> **WHAT TO PRODUCE**
Report back each line of the data that contains the word "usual".

Segment Open

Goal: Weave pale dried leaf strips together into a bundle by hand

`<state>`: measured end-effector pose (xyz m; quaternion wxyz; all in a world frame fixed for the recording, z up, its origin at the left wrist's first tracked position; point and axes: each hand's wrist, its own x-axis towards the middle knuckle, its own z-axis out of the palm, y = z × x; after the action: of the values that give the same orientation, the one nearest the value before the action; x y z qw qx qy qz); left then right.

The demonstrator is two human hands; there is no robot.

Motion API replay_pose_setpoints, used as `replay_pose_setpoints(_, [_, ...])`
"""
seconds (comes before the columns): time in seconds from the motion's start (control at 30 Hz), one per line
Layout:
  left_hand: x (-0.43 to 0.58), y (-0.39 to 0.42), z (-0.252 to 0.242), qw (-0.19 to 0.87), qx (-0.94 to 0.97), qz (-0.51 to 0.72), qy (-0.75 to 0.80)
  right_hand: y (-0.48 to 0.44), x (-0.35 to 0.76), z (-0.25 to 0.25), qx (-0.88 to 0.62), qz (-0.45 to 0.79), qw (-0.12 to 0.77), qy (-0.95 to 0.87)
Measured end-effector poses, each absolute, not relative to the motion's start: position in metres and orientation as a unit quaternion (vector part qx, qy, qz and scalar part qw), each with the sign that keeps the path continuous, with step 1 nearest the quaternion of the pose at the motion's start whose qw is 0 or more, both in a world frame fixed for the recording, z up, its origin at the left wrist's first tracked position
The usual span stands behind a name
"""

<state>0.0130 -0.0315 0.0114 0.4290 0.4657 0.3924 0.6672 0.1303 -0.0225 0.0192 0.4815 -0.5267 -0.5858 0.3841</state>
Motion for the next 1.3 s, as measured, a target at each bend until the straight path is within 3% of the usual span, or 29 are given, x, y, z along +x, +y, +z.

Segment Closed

> **RESULT**
The usual span stands behind a name
Motion for the next 1.3 s, as measured, a target at each bend until the straight path is within 3% of the usual span, or 29 are given, x, y, z along +x, +y, +z.

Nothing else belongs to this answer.